_YOUR ASSIGNMENT_
Examine the listing below and state how many of its lines contain the word "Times". Write only the number.

---*---

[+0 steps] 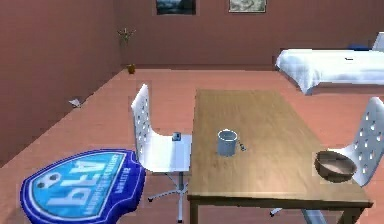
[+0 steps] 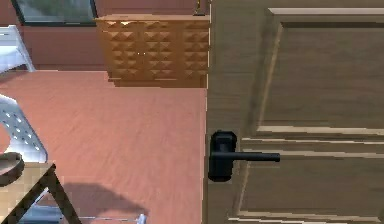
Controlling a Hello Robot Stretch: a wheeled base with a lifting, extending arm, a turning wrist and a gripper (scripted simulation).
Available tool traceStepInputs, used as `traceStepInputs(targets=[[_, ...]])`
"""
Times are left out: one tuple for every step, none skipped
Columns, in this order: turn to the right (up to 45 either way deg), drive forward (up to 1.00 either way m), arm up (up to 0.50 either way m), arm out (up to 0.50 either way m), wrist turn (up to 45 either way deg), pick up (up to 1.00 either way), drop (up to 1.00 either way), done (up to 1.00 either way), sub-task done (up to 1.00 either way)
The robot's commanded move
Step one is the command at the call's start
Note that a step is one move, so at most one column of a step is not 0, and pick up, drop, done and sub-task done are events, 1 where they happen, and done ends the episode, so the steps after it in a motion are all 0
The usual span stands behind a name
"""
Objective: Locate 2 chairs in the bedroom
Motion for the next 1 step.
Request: traceStepInputs(targets=[[36.0, 0.0, 0.0, 0.0, 0.0, 0.0, 0.0, 0.0, 0.0]])
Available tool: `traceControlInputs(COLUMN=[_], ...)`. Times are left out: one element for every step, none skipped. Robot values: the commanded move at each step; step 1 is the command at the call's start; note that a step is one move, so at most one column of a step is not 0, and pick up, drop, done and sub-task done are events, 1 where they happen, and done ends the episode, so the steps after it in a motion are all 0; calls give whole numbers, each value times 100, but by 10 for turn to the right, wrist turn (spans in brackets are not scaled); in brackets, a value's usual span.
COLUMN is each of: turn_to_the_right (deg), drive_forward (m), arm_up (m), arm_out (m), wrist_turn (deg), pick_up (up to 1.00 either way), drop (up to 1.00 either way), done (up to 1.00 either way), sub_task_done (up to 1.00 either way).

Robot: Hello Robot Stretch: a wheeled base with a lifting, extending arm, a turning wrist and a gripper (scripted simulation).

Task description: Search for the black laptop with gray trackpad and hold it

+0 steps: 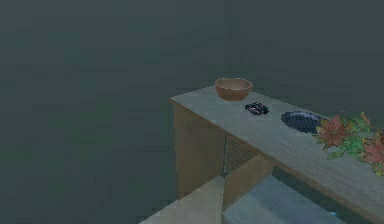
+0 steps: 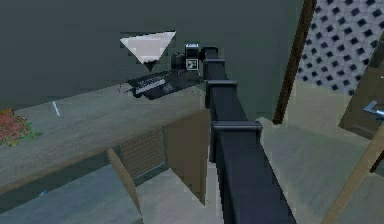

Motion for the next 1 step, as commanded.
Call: traceControlInputs(turn_to_the_right=[0], drive_forward=[0], arm_up=[0], arm_out=[0], wrist_turn=[0], pick_up=[0], drop=[0], done=[100], sub_task_done=[0])
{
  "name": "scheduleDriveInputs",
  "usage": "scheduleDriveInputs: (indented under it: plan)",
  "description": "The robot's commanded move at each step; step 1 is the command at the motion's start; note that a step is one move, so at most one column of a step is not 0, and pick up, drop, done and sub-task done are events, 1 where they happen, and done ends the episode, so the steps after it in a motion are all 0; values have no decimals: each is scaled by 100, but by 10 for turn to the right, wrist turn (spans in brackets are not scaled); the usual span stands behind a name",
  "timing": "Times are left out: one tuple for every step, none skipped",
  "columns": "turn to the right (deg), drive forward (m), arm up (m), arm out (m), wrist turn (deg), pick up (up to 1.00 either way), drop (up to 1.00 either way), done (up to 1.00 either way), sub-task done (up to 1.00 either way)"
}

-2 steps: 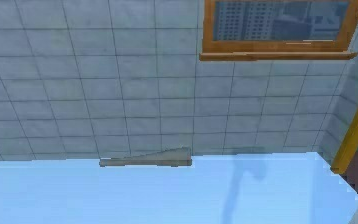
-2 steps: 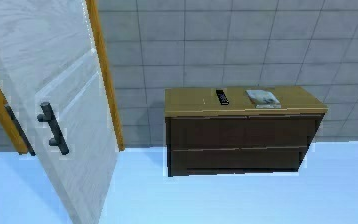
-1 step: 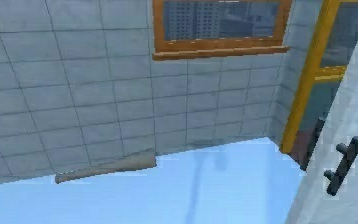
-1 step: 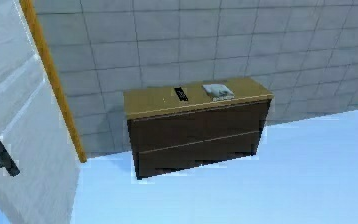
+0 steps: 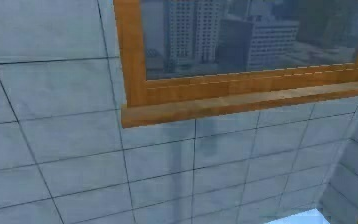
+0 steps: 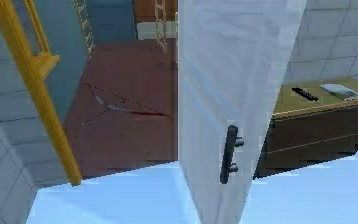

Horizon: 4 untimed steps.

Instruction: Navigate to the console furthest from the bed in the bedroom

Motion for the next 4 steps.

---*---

_SOLUTION TO THIS EXERCISE_
3